Leaving every picture out, please return exactly the lines from the top of the material below through the line with "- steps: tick", both included.

════════════════

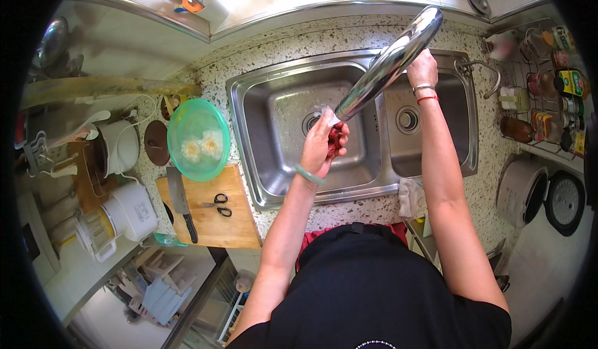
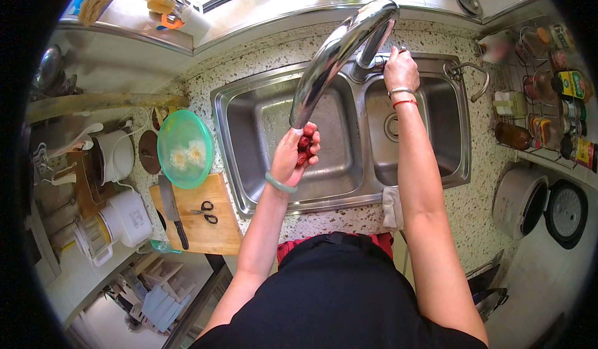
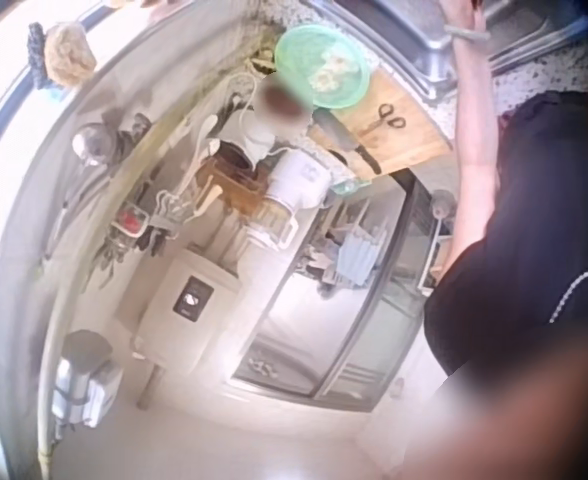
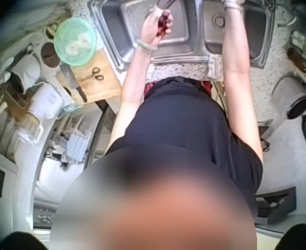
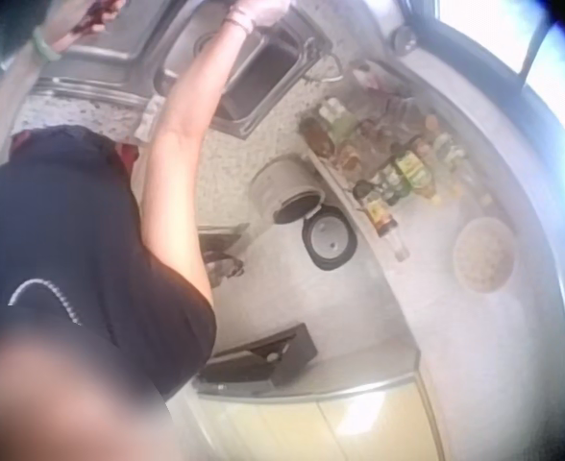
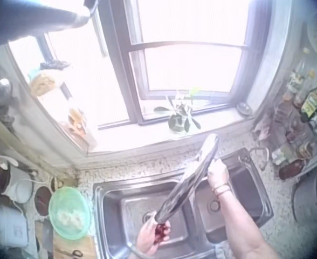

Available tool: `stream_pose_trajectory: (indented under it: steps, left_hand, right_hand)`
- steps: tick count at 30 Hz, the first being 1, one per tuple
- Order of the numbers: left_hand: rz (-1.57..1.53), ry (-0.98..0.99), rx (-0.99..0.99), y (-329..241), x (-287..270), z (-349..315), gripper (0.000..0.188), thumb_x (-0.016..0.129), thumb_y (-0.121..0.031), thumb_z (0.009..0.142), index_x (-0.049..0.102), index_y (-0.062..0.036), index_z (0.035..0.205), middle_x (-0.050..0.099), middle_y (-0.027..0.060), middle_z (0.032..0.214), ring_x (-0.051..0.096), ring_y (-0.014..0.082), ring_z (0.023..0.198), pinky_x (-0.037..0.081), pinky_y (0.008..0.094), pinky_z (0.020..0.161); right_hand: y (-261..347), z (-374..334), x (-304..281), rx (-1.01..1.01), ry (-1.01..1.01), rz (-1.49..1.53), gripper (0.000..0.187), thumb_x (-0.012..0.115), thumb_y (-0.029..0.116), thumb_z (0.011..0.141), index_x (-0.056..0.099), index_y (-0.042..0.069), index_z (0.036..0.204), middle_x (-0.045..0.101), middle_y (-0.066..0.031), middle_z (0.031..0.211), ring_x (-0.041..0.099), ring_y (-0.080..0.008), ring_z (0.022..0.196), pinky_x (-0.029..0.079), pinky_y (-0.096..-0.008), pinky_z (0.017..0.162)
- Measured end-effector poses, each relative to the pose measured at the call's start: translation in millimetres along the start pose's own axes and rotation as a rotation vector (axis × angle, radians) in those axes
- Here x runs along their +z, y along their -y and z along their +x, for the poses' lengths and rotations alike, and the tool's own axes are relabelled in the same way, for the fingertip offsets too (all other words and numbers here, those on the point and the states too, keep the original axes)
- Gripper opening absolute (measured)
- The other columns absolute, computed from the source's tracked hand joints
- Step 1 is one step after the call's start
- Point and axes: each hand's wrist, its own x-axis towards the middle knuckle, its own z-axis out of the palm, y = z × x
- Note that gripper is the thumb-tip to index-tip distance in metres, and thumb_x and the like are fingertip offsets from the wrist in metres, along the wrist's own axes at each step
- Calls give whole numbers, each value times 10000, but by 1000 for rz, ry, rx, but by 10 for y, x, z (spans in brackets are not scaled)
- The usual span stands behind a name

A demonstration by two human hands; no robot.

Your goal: The person washes red dates under running water, then uses scissors to trim the stems and slit the dates on a wooden cutting board. A brown pot is briefly filled with water and placed into a white appliance.

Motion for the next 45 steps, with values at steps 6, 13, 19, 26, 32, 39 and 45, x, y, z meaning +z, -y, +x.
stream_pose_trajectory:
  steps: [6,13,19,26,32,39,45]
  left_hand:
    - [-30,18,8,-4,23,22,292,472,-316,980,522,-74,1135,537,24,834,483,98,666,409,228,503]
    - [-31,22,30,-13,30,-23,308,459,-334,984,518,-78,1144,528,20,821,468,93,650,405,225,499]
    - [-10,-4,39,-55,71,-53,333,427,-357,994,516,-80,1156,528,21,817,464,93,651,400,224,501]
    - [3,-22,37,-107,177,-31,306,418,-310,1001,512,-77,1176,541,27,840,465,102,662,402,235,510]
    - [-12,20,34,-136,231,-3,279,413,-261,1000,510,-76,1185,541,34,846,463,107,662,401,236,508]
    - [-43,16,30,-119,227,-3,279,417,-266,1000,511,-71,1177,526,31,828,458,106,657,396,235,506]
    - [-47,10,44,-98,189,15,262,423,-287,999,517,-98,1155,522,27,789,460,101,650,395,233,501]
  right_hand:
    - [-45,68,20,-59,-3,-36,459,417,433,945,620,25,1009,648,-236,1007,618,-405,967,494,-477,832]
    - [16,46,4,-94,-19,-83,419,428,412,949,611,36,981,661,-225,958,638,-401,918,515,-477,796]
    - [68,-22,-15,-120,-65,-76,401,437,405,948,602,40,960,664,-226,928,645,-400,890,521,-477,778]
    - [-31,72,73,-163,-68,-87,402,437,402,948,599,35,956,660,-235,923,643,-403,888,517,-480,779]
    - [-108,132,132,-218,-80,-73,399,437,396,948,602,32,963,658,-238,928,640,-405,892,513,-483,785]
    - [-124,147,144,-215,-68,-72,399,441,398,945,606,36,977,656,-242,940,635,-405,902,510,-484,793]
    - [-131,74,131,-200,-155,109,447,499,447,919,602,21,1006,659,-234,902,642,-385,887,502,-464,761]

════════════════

ANSWER FOR THIS EXERCISE ::
Available tool: `stream_pose_trajectory: (indented under it: steps, left_hand, right_hand)`
- steps: tick count at 30 Hz, the first being 1, one per tuple

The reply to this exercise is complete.